*Goal of the exercise*: Give back every line of the data, transcribed exactly.

====== Given material

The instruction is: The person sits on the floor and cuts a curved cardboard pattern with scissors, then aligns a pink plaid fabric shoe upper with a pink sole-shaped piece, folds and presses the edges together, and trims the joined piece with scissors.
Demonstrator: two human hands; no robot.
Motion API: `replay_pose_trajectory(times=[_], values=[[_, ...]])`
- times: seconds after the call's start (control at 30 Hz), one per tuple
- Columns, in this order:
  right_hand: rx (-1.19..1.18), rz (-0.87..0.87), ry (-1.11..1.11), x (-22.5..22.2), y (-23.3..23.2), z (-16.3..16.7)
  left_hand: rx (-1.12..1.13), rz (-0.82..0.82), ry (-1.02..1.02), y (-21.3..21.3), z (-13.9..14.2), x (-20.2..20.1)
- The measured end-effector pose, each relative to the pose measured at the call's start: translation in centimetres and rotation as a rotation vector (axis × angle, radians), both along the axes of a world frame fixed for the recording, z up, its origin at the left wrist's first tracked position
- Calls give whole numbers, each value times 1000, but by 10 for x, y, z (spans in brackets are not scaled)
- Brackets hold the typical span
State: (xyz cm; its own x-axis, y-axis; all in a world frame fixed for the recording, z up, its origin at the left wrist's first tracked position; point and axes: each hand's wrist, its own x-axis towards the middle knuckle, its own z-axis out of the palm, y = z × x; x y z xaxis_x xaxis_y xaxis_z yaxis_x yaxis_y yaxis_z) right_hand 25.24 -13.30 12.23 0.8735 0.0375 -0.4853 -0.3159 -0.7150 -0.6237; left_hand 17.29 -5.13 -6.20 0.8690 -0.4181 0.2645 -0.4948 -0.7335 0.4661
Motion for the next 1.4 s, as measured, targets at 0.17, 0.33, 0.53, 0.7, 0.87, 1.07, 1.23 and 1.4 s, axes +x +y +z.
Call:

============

*Response*:
The instruction is: The person sits on the floor and cuts a curved cardboard pattern with scissors, then aligns a pink plaid fabric shoe upper with a pink sole-shaped piece, folds and presses the edges together, and trims the joined piece with scissors.
Demonstrator: two human hands; no robot.
Motion API: `replay_pose_trajectory(times=[_], values=[[_, ...]])`
- times: seconds after the call's start (control at 30 Hz), one per tuple
- Columns, in this order:
  right_hand: rx (-1.19..1.18), rz (-0.87..0.87), ry (-1.11..1.11), x (-22.5..22.2), y (-23.3..23.2), z (-16.3..16.7)
  left_hand: rx (-1.12..1.13), rz (-0.82..0.82), ry (-1.02..1.02), y (-21.3..21.3), z (-13.9..14.2), x (-20.2..20.1)
- The measured end-effector pose, each relative to the pose measured at the call's start: translation in centimetres and rotation as a rotation vector (axis × angle, radians), both along the axes of a world frame fixed for the recording, z up, its origin at the left wrist's first tracked position
- Calls give whole numbers, each value times 1000, but by 10 for x, y, z (spans in brackets are not scaled)
- Brackets hold the typical span
State: (xyz cm; its own x-axis, y-axis; all in a world frame fixed for the recording, z up, its origin at the left wrist's first tracked position; point and axes: each hand's wrist, its own x-axis towards the middle knuckle, its own z-axis out of the palm, y = z × x; x y z xaxis_x xaxis_y xaxis_z yaxis_x yaxis_y yaxis_z) right_hand 25.24 -13.30 12.23 0.8735 0.0375 -0.4853 -0.3159 -0.7150 -0.6237; left_hand 17.29 -5.13 -6.20 0.8690 -0.4181 0.2645 -0.4948 -0.7335 0.4661
Motion for the next 1.4 s, as measured, targets at 0.17, 0.33, 0.53, 0.7, 0.87, 1.07, 1.23 and 1.4 s, axes +x +y +z.
Call:

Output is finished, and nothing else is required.